**Given material:**
⁂

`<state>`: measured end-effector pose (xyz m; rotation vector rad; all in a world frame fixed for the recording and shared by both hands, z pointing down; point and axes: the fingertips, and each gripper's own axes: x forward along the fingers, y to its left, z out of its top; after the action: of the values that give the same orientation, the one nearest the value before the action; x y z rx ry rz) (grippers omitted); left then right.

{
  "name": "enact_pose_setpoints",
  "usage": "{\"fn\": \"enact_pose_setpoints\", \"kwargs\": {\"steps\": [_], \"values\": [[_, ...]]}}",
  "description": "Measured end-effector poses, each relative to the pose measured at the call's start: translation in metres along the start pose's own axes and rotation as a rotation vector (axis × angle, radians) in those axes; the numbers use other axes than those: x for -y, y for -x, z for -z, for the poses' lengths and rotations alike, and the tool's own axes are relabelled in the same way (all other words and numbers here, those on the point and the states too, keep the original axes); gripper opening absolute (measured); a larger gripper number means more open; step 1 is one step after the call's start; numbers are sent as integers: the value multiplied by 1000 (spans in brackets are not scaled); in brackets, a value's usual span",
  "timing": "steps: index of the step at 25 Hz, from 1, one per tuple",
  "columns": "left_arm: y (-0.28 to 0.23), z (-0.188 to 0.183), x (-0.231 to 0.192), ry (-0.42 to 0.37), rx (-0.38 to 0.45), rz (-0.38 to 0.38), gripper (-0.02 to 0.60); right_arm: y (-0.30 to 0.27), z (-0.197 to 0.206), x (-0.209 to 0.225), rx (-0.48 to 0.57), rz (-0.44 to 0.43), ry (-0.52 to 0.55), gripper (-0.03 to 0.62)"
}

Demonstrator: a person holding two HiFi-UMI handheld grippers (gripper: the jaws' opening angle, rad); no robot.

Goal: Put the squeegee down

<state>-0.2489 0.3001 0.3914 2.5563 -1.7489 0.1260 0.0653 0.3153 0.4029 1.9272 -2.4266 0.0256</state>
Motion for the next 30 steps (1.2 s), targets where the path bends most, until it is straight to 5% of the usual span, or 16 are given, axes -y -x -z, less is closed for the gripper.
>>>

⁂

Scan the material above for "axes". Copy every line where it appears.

`<state>`: measured end-effector pose (xyz m; rotation vector rad; all in a world frame fixed for the recording and shared by both hands, z pointing down; point and axes: the fingertips, and each gripper's own axes: x forward along the fingers, y to its left, z out of its top; after the action: of the values that give the same orientation, the one nearest the value before the action; x y z rx ry rz) (grippers omitted); left then right.
  "description": "Measured end-effector poses, each relative to the pose measured at the call's start: translation in metres along the start pose's own axes and rotation as a rotation vector (axis × angle, radians) in those axes; the numbers use other axes than those: x for -y, y for -x, z for -z, for the poses' lengths and rotations alike, and the tool's own axes are relabelled in the same way (all other words and numbers here, those on the point and the states too, keep the original axes); gripper opening absolute (measured); a larger gripper number means more open; step 1 is one step after the call's start; numbers are sent as integers: the value multiplied by 1000 (spans in brackets are not scaled); in brackets, a value's usual span",
Motion for the next 30 steps (1.2 s), targets where the path bends most, until it is straight to 5% of the usual span, or 16 are given, axes -y -x -z, less is closed for the gripper.

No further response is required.